Once the line containing "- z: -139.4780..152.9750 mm" is found in the entries below, restate it and each following line word for word, stopping after the line containing "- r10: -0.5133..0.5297".

--- Records to process Enclosed Below ---

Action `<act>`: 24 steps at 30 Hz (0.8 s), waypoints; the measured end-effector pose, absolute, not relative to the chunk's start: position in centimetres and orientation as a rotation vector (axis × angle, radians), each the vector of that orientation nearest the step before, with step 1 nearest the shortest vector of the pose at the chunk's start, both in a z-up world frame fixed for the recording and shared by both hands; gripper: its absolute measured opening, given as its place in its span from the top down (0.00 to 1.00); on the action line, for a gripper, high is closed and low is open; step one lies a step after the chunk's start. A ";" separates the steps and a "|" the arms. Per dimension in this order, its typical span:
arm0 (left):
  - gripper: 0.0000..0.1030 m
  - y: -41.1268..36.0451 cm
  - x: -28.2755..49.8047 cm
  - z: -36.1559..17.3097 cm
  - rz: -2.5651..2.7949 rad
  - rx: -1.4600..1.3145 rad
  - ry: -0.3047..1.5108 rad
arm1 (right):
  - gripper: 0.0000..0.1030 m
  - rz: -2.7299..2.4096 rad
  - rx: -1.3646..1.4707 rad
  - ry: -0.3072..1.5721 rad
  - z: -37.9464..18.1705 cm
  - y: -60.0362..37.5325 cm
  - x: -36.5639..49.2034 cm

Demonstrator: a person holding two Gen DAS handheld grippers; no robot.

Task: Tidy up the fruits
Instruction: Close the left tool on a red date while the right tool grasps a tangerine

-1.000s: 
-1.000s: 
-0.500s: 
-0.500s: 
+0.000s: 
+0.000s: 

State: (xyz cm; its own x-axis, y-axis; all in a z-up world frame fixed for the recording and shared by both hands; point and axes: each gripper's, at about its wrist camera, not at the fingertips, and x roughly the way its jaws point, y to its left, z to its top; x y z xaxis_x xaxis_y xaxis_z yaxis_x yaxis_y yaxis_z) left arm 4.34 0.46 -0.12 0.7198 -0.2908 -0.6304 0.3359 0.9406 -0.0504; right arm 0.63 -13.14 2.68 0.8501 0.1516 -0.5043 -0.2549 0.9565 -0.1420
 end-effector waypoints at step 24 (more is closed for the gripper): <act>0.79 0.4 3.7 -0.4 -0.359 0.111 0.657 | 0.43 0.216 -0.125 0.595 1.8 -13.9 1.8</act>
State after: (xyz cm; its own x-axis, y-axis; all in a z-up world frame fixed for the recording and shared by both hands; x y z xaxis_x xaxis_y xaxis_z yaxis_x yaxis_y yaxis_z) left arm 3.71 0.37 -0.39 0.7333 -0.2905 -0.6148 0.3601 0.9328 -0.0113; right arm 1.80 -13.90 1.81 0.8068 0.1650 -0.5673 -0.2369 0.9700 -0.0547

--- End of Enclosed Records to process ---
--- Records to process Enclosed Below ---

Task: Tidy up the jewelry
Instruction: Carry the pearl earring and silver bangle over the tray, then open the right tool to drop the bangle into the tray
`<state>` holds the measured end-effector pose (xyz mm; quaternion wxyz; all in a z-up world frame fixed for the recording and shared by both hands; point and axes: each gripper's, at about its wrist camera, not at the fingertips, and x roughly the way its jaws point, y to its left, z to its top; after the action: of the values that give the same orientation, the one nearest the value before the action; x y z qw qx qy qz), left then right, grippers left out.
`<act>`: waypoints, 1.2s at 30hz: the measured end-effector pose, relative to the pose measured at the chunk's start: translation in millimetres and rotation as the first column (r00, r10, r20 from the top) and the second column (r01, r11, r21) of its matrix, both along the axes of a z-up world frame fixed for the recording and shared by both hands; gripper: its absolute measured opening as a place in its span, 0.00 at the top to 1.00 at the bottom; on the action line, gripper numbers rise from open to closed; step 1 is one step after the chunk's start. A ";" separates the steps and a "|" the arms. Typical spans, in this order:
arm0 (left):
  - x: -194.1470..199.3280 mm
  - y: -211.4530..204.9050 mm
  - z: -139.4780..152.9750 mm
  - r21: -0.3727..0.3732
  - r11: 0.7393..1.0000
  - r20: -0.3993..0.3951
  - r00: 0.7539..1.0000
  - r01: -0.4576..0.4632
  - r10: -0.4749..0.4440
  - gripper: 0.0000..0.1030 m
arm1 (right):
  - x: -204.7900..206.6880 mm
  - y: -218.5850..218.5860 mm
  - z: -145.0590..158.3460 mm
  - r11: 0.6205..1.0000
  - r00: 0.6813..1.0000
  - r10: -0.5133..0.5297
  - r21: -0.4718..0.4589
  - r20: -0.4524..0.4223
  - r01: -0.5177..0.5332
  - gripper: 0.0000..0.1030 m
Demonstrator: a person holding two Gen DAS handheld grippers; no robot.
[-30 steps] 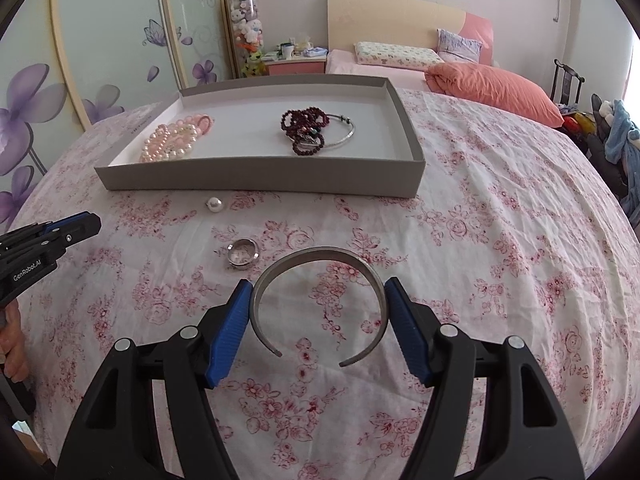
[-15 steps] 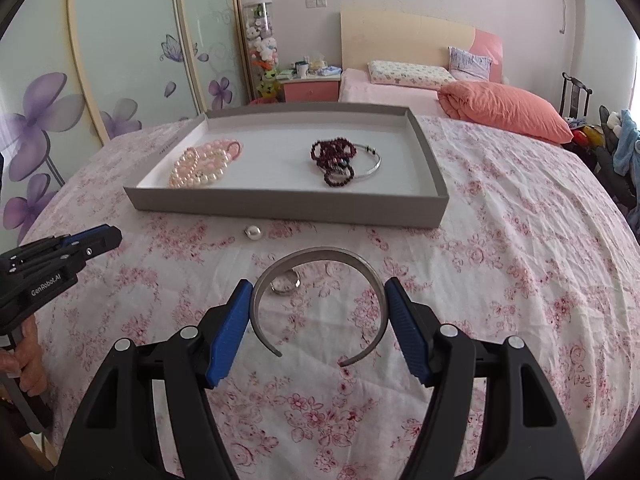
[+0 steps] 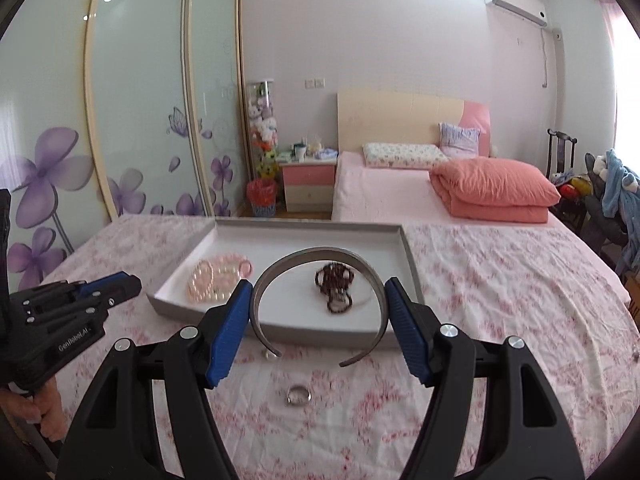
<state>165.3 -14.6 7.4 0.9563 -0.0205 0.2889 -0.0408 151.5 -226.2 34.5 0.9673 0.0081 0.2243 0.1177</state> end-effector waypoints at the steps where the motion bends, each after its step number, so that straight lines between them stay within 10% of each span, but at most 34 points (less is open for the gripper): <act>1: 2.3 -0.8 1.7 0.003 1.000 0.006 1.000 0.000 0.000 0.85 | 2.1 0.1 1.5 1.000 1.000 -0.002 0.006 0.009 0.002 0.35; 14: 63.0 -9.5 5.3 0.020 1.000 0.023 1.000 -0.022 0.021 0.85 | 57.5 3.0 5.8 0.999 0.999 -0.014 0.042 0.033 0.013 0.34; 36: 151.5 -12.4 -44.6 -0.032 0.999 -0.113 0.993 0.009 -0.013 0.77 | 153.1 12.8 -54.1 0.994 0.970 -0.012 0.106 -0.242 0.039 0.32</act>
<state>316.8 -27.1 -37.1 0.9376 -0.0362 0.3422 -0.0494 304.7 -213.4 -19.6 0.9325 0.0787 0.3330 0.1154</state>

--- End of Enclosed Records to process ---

**Answer to this problem:**
  - z: -139.4780..152.9750 mm
  - r21: -0.3727..0.3732
  - r11: 0.7393..1.0000
  - r20: -0.3993..0.3951
  - r00: 0.7539..1.0000
  - r01: -0.4576..0.4632
  - r10: -0.4749..0.4440
  - gripper: 0.0000..0.1030 m
arm1 (right):
  - x: -204.7900..206.6880 mm
  - y: -218.5850..218.5860 mm
  - z: -145.0590..158.3460 mm
  - r11: 0.6205..1.0000
  - r00: 0.6813..1.0000
  - r10: -0.5133..0.5297

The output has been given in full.